**Work to complete**
Return each line of the entries that holds the string "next".

═════ Supplied data ═════

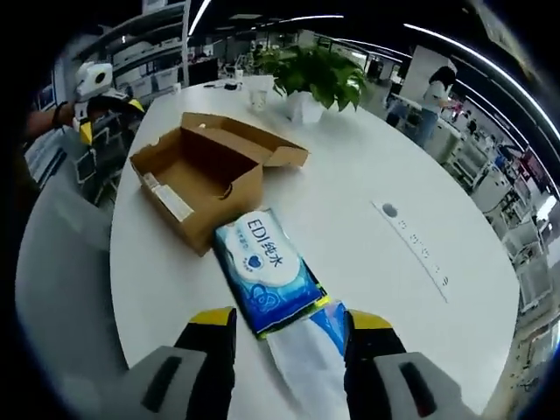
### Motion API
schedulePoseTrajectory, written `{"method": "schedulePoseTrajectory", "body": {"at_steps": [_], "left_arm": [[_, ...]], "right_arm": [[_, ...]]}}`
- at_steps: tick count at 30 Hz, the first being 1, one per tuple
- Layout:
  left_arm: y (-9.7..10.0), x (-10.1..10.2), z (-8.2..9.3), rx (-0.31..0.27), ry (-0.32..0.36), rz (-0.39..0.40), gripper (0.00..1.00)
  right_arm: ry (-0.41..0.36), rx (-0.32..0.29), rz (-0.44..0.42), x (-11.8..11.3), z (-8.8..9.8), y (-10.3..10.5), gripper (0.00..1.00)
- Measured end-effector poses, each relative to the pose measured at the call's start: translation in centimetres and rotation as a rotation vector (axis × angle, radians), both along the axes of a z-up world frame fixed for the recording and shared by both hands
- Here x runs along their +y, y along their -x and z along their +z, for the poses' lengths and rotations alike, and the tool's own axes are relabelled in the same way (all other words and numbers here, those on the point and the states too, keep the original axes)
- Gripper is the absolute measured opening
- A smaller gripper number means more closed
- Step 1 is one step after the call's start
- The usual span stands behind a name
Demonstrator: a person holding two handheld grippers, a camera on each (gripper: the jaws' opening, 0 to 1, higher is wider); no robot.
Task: Operate the shoe box by opening the lid, removing the specified soft item, and placing it in the target area until the item is outside and the box remains undamaged.
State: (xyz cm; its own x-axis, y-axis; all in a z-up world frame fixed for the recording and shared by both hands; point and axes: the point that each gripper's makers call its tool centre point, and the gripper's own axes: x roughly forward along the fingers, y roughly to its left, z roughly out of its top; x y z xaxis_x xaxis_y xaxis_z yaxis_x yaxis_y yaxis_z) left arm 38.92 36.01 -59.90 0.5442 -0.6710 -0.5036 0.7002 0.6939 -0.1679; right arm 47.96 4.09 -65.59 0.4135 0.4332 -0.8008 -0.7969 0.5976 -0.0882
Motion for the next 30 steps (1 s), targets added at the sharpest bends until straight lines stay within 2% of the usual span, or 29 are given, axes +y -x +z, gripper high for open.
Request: {"method": "schedulePoseTrajectory", "body": {"at_steps": [6,11,24,30], "left_arm": [[0.3,0.6,-0.1,0.000,0.003,0.011,0.76],[0.5,1.0,-0.1,-0.001,0.013,0.024,0.76],[0.9,1.9,-0.5,0.006,0.037,0.049,0.76],[0.8,2.3,-0.7,0.008,0.047,0.061,0.76]], "right_arm": [[-0.136,0.001,-0.012,3.8,1.1,-0.1,0.47],[-0.193,0.004,-0.020,5.7,1.4,0.0,0.47],[-0.260,0.045,0.034,11.8,0.9,2.0,0.49],[-0.252,0.059,0.087,13.9,0.1,2.5,0.49]]}}
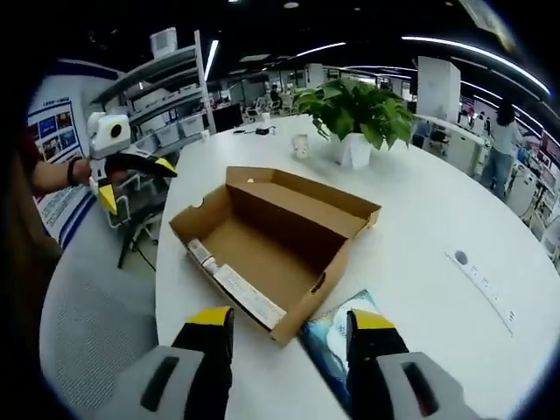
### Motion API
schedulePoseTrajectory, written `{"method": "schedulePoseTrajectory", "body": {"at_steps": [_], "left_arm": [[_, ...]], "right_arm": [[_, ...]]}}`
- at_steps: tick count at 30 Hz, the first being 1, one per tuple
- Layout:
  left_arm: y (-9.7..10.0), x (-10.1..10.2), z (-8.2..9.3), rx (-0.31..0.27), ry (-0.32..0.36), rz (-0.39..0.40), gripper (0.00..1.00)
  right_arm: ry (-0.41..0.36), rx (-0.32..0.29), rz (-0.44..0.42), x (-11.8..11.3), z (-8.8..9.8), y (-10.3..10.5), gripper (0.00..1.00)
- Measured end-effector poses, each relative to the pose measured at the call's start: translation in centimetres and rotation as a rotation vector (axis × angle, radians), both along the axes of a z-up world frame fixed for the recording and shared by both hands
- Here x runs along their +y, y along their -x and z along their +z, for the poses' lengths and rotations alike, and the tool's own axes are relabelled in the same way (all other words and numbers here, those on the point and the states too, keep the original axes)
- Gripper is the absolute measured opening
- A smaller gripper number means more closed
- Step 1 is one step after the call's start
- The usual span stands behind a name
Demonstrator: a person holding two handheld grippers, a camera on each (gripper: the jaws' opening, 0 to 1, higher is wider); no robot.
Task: Operate the shoe box by opening the lid, removing the specified soft item, and placing it in the target area until the item is outside and the box remains undamaged.
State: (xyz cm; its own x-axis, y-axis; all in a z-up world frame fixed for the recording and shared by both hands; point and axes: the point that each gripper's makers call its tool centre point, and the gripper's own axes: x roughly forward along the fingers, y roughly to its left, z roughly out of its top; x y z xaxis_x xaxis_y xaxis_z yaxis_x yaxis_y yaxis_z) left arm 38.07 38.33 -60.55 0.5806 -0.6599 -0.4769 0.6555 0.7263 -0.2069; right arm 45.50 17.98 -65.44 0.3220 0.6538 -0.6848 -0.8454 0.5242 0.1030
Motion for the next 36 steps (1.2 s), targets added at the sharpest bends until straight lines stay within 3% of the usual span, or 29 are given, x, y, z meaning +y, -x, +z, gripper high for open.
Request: {"method": "schedulePoseTrajectory", "body": {"at_steps": [6,20,26,31,36], "left_arm": [[0.0,0.8,-0.3,0.002,0.006,0.016,0.76],[0.4,1.8,-0.7,0.014,0.008,0.043,0.76],[0.6,2.0,-0.7,0.018,0.009,0.048,0.76],[0.7,2.3,-0.8,0.021,0.014,0.057,0.76],[0.9,2.6,-0.9,0.024,0.016,0.060,0.76]], "right_arm": [[0.030,0.010,0.057,0.7,-0.8,0.0,0.49],[0.069,0.011,0.081,1.0,-0.9,-1.0,0.49],[0.143,-0.009,0.174,2.0,-1.0,-1.5,0.49],[0.163,-0.015,0.208,2.8,-0.9,-2.3,0.49],[0.245,-0.028,0.290,3.2,-1.6,-2.7,0.49]]}}
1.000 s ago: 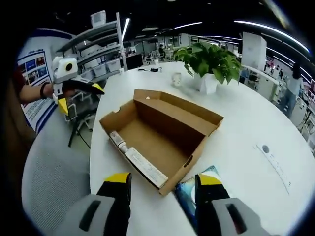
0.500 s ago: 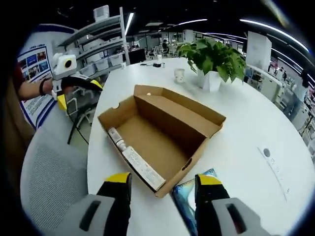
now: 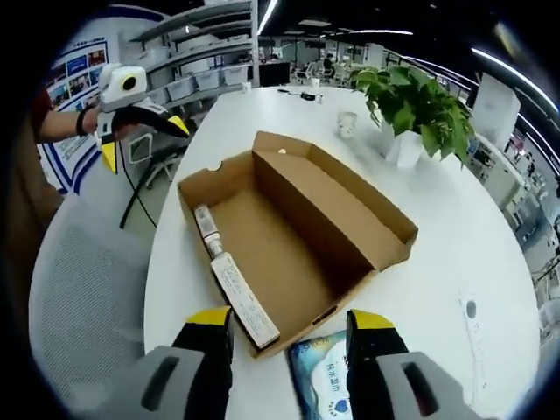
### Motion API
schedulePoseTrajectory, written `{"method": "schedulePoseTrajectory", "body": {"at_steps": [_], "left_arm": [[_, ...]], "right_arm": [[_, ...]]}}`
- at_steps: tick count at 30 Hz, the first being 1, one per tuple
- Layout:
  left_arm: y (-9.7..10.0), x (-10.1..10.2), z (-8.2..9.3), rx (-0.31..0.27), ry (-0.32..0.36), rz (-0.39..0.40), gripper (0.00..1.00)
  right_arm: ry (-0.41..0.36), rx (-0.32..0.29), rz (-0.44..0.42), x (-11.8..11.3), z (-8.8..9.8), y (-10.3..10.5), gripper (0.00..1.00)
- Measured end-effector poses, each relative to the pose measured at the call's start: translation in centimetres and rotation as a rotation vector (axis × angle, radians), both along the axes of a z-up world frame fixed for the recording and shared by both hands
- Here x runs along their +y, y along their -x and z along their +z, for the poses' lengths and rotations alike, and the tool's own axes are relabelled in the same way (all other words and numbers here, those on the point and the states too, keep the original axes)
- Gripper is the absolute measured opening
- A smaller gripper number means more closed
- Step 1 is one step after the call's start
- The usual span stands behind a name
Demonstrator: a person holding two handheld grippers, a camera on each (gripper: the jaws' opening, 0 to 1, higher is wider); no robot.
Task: Operate the shoe box by opening the lid, removing the specified soft item, and placing it in the target area until the item is outside and the box remains undamaged.
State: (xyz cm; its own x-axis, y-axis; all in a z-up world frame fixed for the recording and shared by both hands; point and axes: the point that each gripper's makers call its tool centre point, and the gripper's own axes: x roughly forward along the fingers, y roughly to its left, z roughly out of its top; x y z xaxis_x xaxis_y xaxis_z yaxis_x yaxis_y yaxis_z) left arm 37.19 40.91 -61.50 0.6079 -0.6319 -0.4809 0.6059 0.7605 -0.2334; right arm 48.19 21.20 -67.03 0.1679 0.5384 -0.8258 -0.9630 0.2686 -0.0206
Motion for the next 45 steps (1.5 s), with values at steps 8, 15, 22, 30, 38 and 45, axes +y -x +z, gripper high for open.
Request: {"method": "schedulePoseTrajectory", "body": {"at_steps": [8,15,22,30,38,45], "left_arm": [[0.2,0.2,-0.4,0.010,0.001,0.001,0.76],[0.2,0.3,-0.5,0.013,0.005,0.008,0.76],[0.1,0.3,-0.7,0.019,0.011,0.015,0.76],[0.0,0.3,-1.2,0.028,0.012,0.021,0.76],[-0.3,0.5,-1.3,0.031,0.018,0.029,0.76],[-0.4,0.7,-1.7,0.039,0.018,0.029,0.76]], "right_arm": [[0.083,-0.002,0.085,1.0,-1.0,-0.7,0.50],[0.194,0.000,0.236,1.5,-2.5,-0.2,0.53],[0.254,0.031,0.314,2.2,-4.0,0.4,0.56],[0.322,0.071,0.441,3.0,-5.6,0.9,0.57],[0.387,0.057,0.537,3.4,-6.7,1.3,0.56],[0.373,0.001,0.516,3.6,-6.4,0.2,0.58]]}}
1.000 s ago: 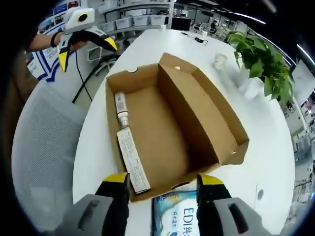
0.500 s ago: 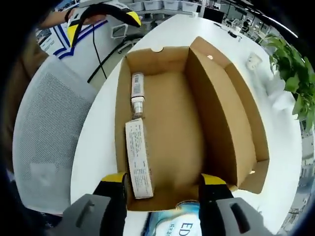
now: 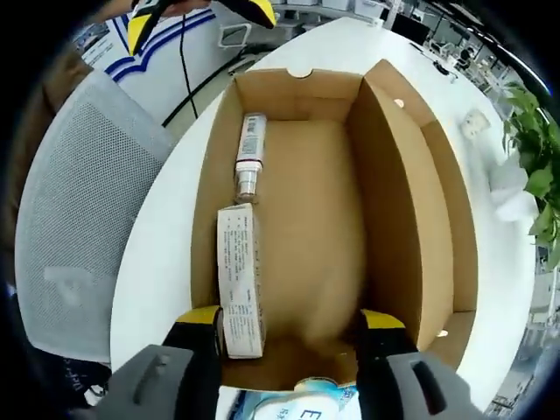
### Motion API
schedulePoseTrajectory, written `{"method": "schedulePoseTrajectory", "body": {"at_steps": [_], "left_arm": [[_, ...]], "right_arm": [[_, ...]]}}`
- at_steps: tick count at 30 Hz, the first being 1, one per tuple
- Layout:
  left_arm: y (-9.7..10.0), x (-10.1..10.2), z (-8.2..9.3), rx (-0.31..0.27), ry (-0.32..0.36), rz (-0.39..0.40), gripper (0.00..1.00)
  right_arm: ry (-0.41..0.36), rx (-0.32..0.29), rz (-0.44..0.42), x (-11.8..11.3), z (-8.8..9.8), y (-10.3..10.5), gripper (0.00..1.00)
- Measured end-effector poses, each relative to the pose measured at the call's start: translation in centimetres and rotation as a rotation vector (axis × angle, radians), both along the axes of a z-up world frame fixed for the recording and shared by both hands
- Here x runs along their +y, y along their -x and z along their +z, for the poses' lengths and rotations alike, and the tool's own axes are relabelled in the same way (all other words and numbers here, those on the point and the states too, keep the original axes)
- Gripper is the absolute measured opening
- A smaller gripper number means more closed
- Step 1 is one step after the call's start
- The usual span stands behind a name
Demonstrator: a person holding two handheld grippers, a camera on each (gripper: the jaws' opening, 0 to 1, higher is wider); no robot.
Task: Operate the shoe box by opening the lid, removing the specified soft item, and placing it in the target area until the item is outside and the box remains undamaged.
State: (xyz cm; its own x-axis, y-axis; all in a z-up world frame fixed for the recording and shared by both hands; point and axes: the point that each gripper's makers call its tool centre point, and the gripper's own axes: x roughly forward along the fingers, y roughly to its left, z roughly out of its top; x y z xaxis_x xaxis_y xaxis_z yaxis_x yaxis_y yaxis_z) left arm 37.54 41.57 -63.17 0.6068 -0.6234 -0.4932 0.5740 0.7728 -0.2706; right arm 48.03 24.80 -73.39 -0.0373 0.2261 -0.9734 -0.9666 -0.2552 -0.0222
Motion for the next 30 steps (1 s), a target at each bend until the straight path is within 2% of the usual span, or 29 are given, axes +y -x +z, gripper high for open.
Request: {"method": "schedulePoseTrajectory", "body": {"at_steps": [4,11,23,28,30], "left_arm": [[0.0,-0.1,0.0,-0.002,0.000,-0.005,0.76],[0.1,-0.4,0.0,-0.003,0.001,-0.012,0.76],[0.2,0.6,0.1,-0.004,0.000,0.012,0.76],[0.1,0.5,0.1,-0.004,0.002,0.012,0.76],[0.1,0.4,0.2,-0.005,0.005,0.011,0.76]], "right_arm": [[-0.003,-0.019,-0.002,-0.1,0.1,-0.4,0.52],[-0.023,0.009,0.020,0.7,0.2,1.1,0.52],[-0.014,0.004,0.059,2.1,-1.1,2.1,0.46],[0.024,-0.019,0.105,2.1,-2.4,2.7,0.36],[0.032,-0.028,0.099,2.2,-2.9,2.5,0.34]]}}
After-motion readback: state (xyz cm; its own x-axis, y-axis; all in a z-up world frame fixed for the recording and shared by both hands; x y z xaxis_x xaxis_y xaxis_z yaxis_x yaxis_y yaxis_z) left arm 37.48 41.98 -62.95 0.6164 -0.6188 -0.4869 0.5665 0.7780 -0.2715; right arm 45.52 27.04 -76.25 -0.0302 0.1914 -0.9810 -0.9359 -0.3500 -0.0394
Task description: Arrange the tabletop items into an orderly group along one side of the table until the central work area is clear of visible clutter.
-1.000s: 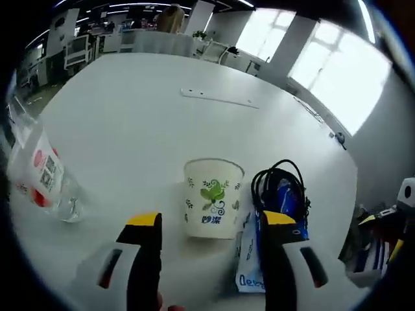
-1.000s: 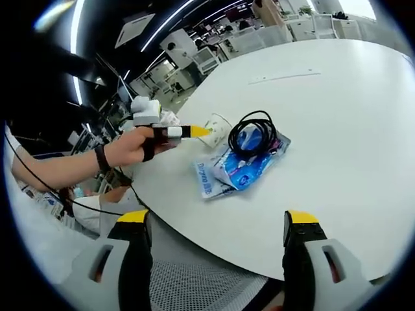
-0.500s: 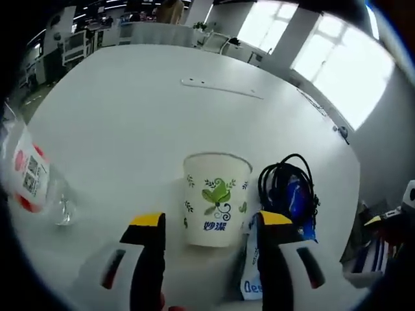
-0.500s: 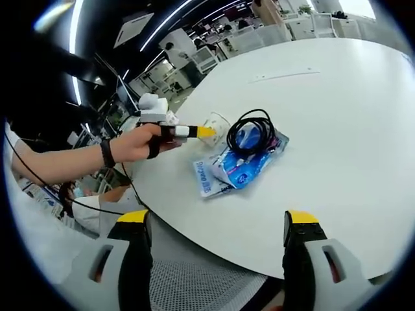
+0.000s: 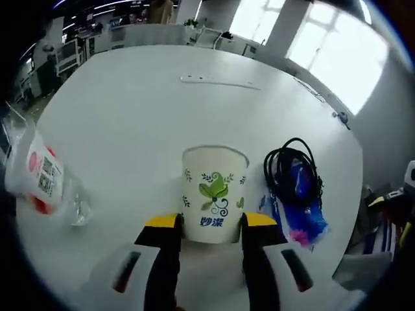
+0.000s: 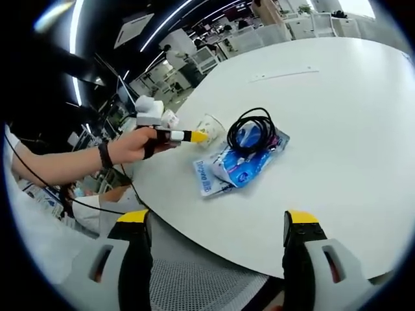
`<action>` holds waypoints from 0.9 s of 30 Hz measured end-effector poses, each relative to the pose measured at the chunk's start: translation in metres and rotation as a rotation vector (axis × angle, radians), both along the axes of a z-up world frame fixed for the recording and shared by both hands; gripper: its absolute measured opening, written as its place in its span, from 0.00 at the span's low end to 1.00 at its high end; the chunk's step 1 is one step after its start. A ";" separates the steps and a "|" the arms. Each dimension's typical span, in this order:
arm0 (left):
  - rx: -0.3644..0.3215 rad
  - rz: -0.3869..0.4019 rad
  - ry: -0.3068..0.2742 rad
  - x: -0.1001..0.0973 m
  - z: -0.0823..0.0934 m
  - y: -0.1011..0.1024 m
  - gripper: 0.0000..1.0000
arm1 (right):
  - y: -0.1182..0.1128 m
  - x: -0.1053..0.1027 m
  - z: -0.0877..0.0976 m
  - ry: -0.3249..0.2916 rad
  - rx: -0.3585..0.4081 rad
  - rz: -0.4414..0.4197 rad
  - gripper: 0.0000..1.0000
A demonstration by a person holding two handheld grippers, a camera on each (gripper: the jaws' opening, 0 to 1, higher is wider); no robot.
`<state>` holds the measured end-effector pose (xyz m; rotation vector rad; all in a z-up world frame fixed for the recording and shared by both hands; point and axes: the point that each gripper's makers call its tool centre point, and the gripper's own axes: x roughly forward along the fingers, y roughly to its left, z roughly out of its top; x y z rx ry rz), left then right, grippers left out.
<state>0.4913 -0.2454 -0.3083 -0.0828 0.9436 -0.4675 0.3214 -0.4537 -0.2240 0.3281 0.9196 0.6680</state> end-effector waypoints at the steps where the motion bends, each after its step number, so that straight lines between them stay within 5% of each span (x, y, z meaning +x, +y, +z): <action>1: 0.000 0.003 0.000 -0.002 0.000 0.001 0.36 | 0.001 0.000 0.000 -0.001 0.000 0.002 0.83; 27: 0.026 0.000 -0.055 -0.043 0.020 0.027 0.35 | 0.024 0.003 -0.006 0.003 0.040 0.043 0.81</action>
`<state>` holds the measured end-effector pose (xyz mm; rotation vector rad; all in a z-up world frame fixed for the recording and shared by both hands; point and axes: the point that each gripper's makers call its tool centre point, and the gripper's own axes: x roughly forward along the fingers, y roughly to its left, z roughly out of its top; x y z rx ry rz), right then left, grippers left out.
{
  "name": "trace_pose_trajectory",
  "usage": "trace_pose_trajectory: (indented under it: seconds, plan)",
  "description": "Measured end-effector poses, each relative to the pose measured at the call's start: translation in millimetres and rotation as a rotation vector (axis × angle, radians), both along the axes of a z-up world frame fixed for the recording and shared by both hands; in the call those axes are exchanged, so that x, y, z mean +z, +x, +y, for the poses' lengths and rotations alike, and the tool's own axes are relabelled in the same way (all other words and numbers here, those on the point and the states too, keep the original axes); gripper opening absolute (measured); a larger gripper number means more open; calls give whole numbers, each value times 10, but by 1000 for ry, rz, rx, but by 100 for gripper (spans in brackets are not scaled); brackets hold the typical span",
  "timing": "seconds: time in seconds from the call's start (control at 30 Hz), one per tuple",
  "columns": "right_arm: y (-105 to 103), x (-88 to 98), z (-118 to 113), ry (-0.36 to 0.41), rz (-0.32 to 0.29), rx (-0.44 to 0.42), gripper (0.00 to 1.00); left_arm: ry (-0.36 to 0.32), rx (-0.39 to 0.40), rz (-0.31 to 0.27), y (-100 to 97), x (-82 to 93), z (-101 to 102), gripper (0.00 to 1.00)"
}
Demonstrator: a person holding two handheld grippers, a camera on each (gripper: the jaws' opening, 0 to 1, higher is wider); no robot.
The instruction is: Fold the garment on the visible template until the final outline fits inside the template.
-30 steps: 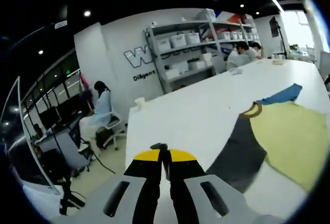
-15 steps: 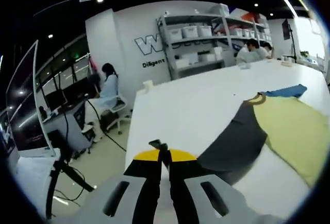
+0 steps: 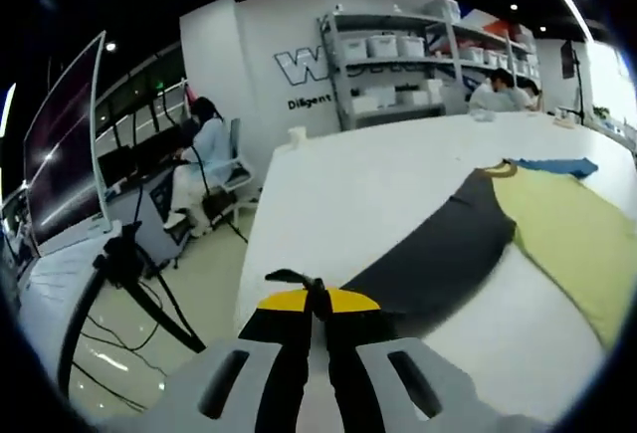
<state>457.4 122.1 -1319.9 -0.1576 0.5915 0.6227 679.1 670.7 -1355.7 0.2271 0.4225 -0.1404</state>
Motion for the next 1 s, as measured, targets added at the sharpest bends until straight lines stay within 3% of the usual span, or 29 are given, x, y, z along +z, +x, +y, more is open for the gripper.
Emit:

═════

**Task result**
Motion for the next 30 steps (1 s), targets added at the sharpest bends until straight lines stay within 2% of the usual span, or 29 are given, axes +y -x +z, gripper high for open.
Motion for the next 36 steps (1.2 s), targets added at the sharpest bends until straight lines stay within 3% of the usual span, or 29 are given, x, y, z meaning +y, -x, +z, gripper high for open.
Motion for the next 45 steps (1.5 s), with values at steps 8, 15, 22, 30, 38 and 45, axes +y -x +z, gripper high for open.
Motion for the next 30 steps (1 s), a target at each bend until the straight path is within 2% of the usual span, or 29 are given, axes +y -x +z, gripper high for open.
Motion for the next 1 s, as measured, targets added at the sharpest bends until straight lines stay within 3% of the usual span, or 29 are given, x, y, z along +z, +x, +y, more is open for the gripper.

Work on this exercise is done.